__AIM OF THE TASK__.
Using the data that follows, report how many lines include "black"; output no other text.

__DATA__.
┄┄┄┄┄┄

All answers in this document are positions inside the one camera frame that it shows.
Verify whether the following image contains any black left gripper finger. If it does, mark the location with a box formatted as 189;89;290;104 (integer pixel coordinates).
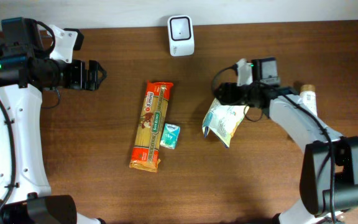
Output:
88;60;107;75
87;76;106;90

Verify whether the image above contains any yellow wet wipes pack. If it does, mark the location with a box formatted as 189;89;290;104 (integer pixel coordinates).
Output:
202;98;249;148

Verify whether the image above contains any teal pocket tissue pack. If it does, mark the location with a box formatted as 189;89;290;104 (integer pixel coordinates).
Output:
160;123;181;149

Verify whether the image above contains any white tube with tan cap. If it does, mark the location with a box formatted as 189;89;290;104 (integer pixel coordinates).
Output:
300;85;318;116

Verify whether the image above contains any orange spaghetti pasta pack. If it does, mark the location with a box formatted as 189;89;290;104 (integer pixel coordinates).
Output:
129;82;173;172

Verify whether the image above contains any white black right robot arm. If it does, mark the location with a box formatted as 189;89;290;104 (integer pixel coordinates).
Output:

┄┄┄┄┄┄

__WRITTEN ANSWER__.
2